Opinion
Teaching Profession Opinion

Dear White Teachers: You Can’t Love Your Black Students If You Don’t Know Them

Why loving “all” students isn’t good enough
By Bettina L. Love — March 18, 2019 4 min read
African American Girl holding book and reading in an elementary school lesson
  • Save to favorites
  • Print

For Black and Brown children in the United States, a major part of their schooling experience is associated with White female teachers who have no understanding of their culture. That was certainly my experience. My K-12 schooling was filled with White teachers who, at their core, were good people but unknowingly were murdering my spirit with their lack of knowledge, care, and love of my culture.

Fast forward 25 years. Now my job is teaching future educators about what it takes to teach beautiful Black children. No matter where I go, when I ask future teachers why they want to teach–especially White women, who make up the vast majority of all teachers—their first or second answer is always: “I love children,” followed by, without taking a breath, “I love all children.” The word “all” is meant to signal, “I am not racist; I am fit to be in the classroom with children of color.” The statement is used to show that White teachers can be kind to every Black and Brown child that walks through their classroom doors. But how can you love or care for someone you know so little about?

I do not think White teachers enter the profession wanting to harm children of color, but they will hurt a child whose culture is viewed as an afterthought.

A few years ago, a White student of mine wrote in a paper that traveling to South Africa for a missionary trip was the first time she had been around African-American students. I simply wrote on her paper, “See me after class.” I informed her that she had not been interacting with African-American people but with South Africans. I told her African-Americans are right here in Georgia. I am one of them. Her face turned red. She was embarrassed and assured me that she knew the difference.

After our brief chat, one thing was clear: Yes, she knew the difference, but her interactions with African-Americans were clearly limited, and so much about our very existence was unknown to her.

As an interesting exercise, I ask my students to guess the percentage of Black people in the U.S. population. I am always blown away that their estimations are so high: guesses range from 20 to 40 percent. In reality, Black folks make up just less than 14 percent of the U.S. population. So, if you have limited interactions with Black folks, how can you think there are so many of us?

Black folks are highly visible and invisible at the same time in America—just look at Sunday and Monday night football. Former NFL quarterback Colin Kaepernick took a knee during the national anthem to bring attention to police brutality and the killings of Black and Brown people by law enforcement.

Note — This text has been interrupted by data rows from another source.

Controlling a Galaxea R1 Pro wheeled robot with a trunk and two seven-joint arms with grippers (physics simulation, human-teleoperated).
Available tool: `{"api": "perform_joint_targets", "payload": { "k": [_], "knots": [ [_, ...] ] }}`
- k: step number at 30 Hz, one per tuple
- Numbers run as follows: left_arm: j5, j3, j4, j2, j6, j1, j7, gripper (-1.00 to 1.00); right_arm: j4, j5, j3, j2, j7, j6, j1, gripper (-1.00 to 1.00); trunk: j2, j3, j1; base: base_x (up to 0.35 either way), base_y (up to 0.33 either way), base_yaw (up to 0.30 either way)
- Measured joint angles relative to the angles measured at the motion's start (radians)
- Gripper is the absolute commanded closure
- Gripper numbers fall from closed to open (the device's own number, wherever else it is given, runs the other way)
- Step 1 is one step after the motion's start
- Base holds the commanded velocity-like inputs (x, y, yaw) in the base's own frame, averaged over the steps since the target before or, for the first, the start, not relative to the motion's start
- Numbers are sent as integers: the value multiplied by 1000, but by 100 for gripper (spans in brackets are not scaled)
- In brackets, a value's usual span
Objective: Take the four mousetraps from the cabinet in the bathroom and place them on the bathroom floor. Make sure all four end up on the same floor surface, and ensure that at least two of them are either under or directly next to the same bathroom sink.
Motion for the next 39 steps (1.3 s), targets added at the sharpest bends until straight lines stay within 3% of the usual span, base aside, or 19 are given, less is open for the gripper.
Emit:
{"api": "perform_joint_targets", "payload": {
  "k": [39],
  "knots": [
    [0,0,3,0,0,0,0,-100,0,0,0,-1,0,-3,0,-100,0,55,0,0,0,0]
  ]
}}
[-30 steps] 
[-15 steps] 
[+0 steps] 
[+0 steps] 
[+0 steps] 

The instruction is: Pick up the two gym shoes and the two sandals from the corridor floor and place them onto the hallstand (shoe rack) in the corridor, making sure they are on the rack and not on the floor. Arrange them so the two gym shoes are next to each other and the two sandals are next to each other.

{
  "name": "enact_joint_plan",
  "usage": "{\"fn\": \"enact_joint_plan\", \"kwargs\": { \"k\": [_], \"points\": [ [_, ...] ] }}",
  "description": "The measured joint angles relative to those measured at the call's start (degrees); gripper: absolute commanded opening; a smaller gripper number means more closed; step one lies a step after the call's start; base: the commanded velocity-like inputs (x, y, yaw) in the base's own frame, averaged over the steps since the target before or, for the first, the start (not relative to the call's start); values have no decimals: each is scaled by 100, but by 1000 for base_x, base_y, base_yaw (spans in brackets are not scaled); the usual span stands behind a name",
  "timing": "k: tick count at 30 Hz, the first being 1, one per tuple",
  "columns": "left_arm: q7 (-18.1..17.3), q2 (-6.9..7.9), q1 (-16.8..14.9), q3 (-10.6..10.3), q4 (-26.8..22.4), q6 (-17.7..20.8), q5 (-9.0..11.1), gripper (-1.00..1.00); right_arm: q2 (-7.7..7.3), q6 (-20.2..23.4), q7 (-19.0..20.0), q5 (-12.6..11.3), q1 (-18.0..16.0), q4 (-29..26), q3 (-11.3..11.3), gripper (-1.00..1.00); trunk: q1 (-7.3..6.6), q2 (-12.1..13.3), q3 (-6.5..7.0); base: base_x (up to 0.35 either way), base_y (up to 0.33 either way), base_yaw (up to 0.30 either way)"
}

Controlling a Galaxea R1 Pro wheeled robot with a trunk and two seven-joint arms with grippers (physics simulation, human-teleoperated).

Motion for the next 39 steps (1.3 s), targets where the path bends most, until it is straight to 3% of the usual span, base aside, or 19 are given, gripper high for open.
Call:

Him taking a knee became highly visible; the Black deaths he took a knee to bring attention to were invisible in his fight to many White Americans. The sad truth is that White people can spend their entire lives dismissing dark people’s existence and still be successful in life. Unfortunately, the same cannot be said for us.

Let me be clear: I do not think White teachers enter the profession wanting to harm children of color, but they will hurt a child whose culture is viewed as an afterthought.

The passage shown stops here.